なお、セリの茎や葉を乾燥させたものは生薬として知られ、煎じて服用することで食欲増進のほか、解熱や神経痛、リューマチ、黄疸などに効果があるとされています。

セリの選び方と保存するときのポイントは?

セリの選び方と保存方法のポイントは以下の通りです。

セリの選び方のポイント
  • 葉がみずみずしく緑色が鮮やかで長さが揃っているもの、茎があまり太くなく葉先までシャキッとしているものを選ぶ
  • 根付きの方が日持ちする
セリの保存方法のポイント
  • 香りが魅力な野菜なので、香りが損なわれないうちに早めに食べるのが基本
  • 保存が必要なら乾燥させないように気をつける
  • 2~3日なら濡れた新聞紙などでくるみビニールやポリの袋に入れて冷蔵庫の野菜庫で保存可能
  • 保存するときは、できるだけ立てた状態で保存する

セリを美味しく食べるためのポイントは?セリは、鮮やかな緑と爽やかな香り、シャキッとした歯ざわりが魅力の香味野菜です。加熱する場合は火を通し過ぎないように気を付けましょう。
鍋に塩を加えた水を沸騰させそこに根付きのまま入れて10秒ほど下茹でしますが、シャキシャキ感が損なわれないよう茹で過ぎは注意してください。茹であがったらすぐに氷水に落とし、冷えたらすぐに取り出してしっかりと絞りカットしましょう。
ただし天然物はアクが強いので、しばらく水にさらしておいたほうが食べやすいです。

さっと茹でてお浸しやさまざまな和え物にしたり、味噌汁や澄まし汁の具にするほか、水が多めのさらっとした生地で天ぷらにしても美味しいです。肉の臭みを消す効果もあることから古くから鍋物にもよく使われています。

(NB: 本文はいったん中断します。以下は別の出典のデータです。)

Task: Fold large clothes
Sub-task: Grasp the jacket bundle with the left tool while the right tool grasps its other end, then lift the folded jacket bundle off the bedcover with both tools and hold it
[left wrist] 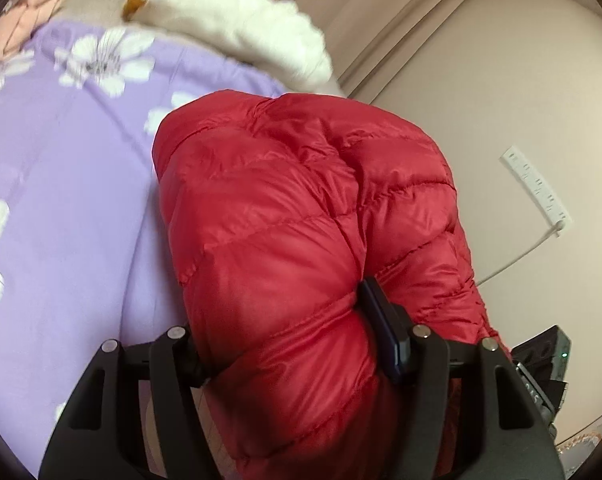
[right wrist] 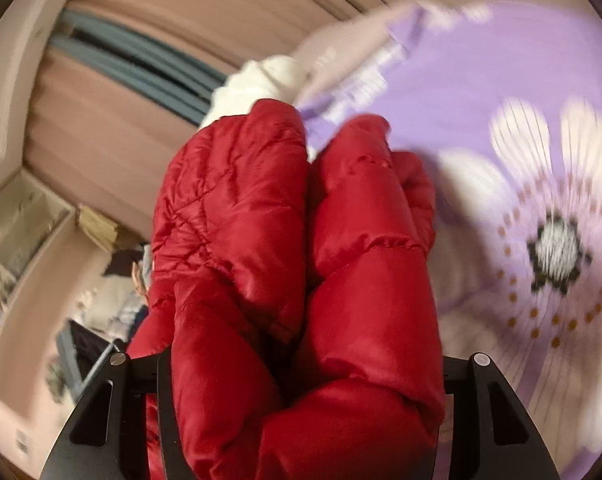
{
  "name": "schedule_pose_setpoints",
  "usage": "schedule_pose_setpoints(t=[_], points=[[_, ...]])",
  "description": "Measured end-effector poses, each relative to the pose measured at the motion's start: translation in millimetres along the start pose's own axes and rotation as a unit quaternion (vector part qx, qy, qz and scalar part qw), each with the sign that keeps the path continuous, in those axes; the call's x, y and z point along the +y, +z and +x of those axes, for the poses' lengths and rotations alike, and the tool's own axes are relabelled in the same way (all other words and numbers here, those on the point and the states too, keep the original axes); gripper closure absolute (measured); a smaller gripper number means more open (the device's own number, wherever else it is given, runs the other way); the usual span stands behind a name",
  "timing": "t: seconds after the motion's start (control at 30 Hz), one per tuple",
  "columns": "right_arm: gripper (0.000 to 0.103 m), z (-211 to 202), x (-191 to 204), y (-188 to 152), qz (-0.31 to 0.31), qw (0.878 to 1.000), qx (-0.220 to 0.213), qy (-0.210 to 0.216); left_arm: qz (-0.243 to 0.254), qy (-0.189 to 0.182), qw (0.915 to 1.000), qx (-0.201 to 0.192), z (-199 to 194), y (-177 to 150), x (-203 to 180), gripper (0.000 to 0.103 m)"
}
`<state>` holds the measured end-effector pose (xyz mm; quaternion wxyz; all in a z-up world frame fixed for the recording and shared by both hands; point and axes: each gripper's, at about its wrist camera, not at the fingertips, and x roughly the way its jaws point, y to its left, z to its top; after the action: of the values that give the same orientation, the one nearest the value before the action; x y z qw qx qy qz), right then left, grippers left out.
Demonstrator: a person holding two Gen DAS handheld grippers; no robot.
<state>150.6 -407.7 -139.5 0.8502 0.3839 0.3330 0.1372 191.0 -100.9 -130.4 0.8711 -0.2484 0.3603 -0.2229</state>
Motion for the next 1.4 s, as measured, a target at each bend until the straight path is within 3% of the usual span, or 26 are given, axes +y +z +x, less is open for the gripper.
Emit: schedule_pose_setpoints(t=[0.13, 0.33, 0.67, 0.97, 1.4], points=[[0.046, -22.9, 50.1, 8.3, -0.053, 0.998, -0.028, 0.015, 0.006, -0.029, 0.9985, -0.046, -38.0, 19.7, -9.2, 0.041], [0.046, -41.3, 115.9, 7.3, -0.109, 0.992, -0.055, 0.042, 0.030, -0.030, 0.9935, -0.105, -96.2, 49.3, -17.5, 0.040], [0.045, -41.3, 185.2, -17.7, -0.143, 0.980, -0.052, 0.127, 0.064, 0.020, 0.9813, -0.180, -189.9, 49.2, -12.2, 0.040], [0.045, -25.3, 199.7, -21.2, -0.165, 0.977, -0.039, 0.129, 0.045, 0.037, 0.9790, -0.195, -210.9, 48.8, 3.1, 0.040], [0.045, 6.9, 209.8, -19.6, -0.168, 0.979, -0.017, 0.115, 0.021, 0.046, 0.9817, -0.184, -205.5, 59.4, 38.7, 0.040]])
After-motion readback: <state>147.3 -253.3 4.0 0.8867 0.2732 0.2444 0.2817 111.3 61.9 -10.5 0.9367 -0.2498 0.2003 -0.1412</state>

セリは生より茹でた方が抗酸化作用が強くなるといわれています。栄養と季節の風味を一緒にいただきましょう。

おわりに:鎮静、胃や肝機能強化、老化や生活習慣病予防効果も。さっと茹でるのがポイントです

セリは、香り成分に鎮静や肝機能の強化、解毒、発汗作用などがあり、健胃や解熱効果のある生薬としても利用されている香味野菜です。ビタミンCやβ-カロテン、ミネラル、食物繊維も豊富で、老化や生活習慣病の予防効果もあります。火を通し過ぎないように気を付けてさっと茹で、栄養と一緒に季節の風味と歯ざわりを楽しみましょう。